Desde hace unos años, sin embargo, aquel escenario bipartidista corregido por los nacionalistas vascos y catalanes desapareció. Primero Podemos y después Ciudadanos emergieron con cierta fuerza. Las elecciones de 2016 confirmaron que aquel tablero a dos había convertido en un tablero a cuatro, mientras que como ya habían anunciado las elecciones andaluzas de 2018, en 2019 la partida se ha complicado todavía más: ahora ya son cinco los actores, más las opciones nacionalistas y regionalistas varias de las Españas. No olvidemos que detrás de estas últimas hay más de tres millones de electores que les están dando su apoyo de manera continuada.
¿Qué se ha hecho desde la política convencional entonces? Pues es sencillo de ver: se ha sustituido el bipartidismo del pasado por la configuración de dos bloques antagónicos: el de las derechas, que se mueve entre el azul marino más o menos acusado [según días] y el azul mahón más o menos falangista; y el de las izquierdas, que cubren tonalidades del rojo, del pálido a uno más intenso. Al margen, unos más que otros, quedan los nacionalistas mayoritarios en sus feudos: el PNV, siempre pragmático y con sus ideas muy claras, pero también serio y confiable; y los soberanistas catalanes que parecen más que agobiados en tanto que padecen a la vez la excepcionalidad de tener a buena parte de sus líderes en prisión o huidos al extranjero, mientras libran una batalla sin cuartel entre ellos para ver quién hegemoniza el independentismo o quien afloja antes.
Ahora, cuando se está decidiendo quién y cómo se debe gobernar en los ayuntamientos, los gobiernos autonómicos [en trece de los diecisiete] y quién debe ocupar La Moncloa, resulta particularmente evidente que aquella confusión entre política y partidismo es lamentable y peligrosa. Como también lo es haber sustituido el bipartidismo imperfecto y matizado del pasado por un juego de dos bloques muy difícil de gestionar.

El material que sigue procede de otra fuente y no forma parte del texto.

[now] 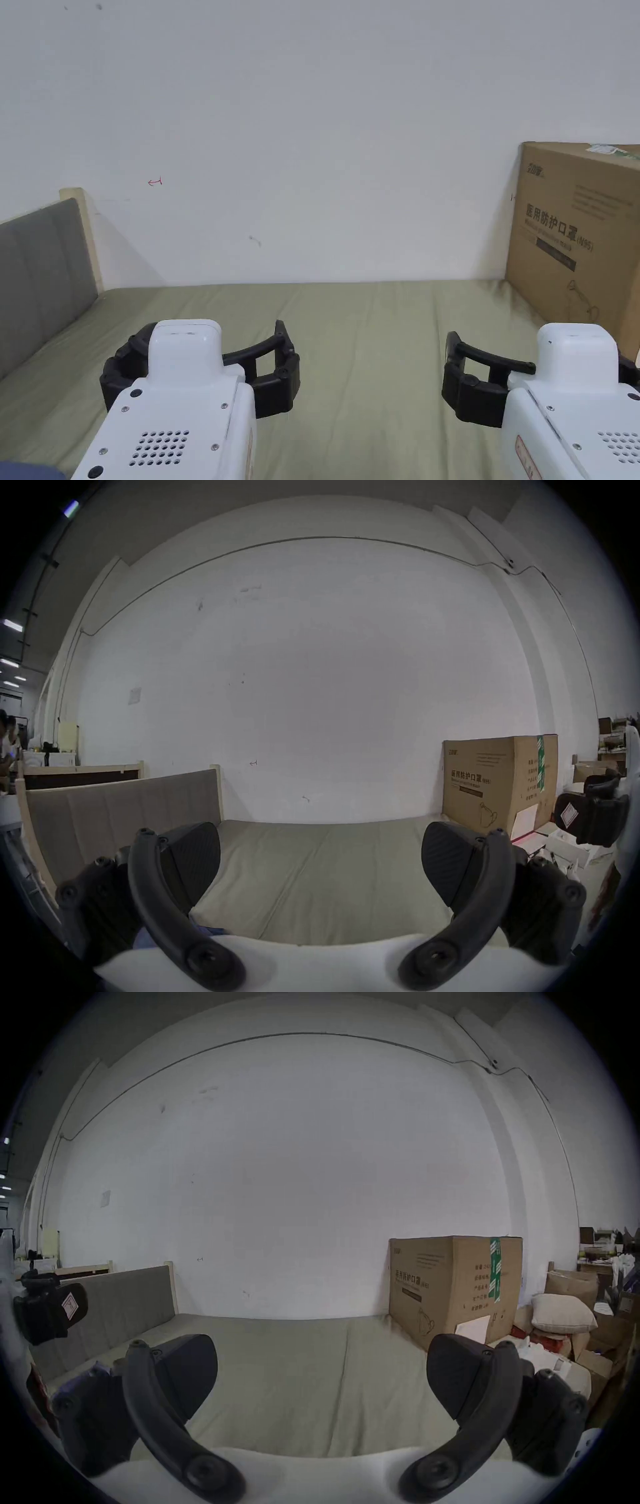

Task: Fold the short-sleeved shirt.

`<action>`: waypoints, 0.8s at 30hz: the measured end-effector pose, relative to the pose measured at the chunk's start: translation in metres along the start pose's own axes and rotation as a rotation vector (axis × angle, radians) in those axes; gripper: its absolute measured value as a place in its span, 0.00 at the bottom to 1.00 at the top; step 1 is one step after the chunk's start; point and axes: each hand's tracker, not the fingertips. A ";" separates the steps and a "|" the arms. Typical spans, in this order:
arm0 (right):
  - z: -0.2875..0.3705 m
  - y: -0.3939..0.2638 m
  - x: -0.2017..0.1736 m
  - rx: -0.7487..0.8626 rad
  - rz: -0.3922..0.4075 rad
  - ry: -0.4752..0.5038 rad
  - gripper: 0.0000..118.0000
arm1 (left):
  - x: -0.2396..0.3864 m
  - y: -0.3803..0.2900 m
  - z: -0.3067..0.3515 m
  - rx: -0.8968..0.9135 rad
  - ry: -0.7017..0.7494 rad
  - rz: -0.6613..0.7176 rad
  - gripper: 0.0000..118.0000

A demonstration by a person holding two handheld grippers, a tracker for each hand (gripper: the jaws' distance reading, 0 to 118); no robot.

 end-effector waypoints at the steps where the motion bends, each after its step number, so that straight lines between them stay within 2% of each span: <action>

Es por ello que, más allá de las simpatías o de la distancia que a cada uno le separe de Errejón y de Valls, sus propuestas son aire fresco y regenerador frente al más de lo de siempre al que están abocados, con más o menos terquedad, el resto los estados mayores de los diversos partidos.
El escenario es complejo en extremo. Todas las instancias de poder están a debate, y no será posible encontrar una única fórmula de pacto a aplicar en todas partes. Habrá, precisamente, que hacer mucha política de la buena y menos tacticismo de vuelo corto; habrá que hacer política estratégica y no partidismo ramplón.
Errejón está dispuesto a aceptar un mal menor [para él y los suyos] como es ceder la alcaldía de Madrid a Ciudadanos, evitando el mal mayor que significaría la entrada de la extrema derecha de Vox a los gobiernos de la capital y de su comunidad autónoma. Valls aceptaría el mal menor [para él y los suyos] de revalidar como alcaldesa a Ada Colau, evitando el mal mayor de que Barcelona se rompa completamente al ser instrumentalizada por el independentismo que está en minoría en la ciudad.
Veremos qué resulta de ambas propuestas. Quizás nada. Es posible. Pero hay que reconocer que iniciativas como la de Errejón y la de Valls son vías que convendría explorar y que podrían ser la semilla de un cambio fundamental en la cultura política española: hacer explícito que los pactos entre diferentes son posibles y deseables por el bien de lograr una gobernabilidad de base amplia, que permita salir de la confrontación tan polarizada como tóxica en la que vivimos desde hace demasiado, provocada en buena parte por aquella confusión entre política y partidismo.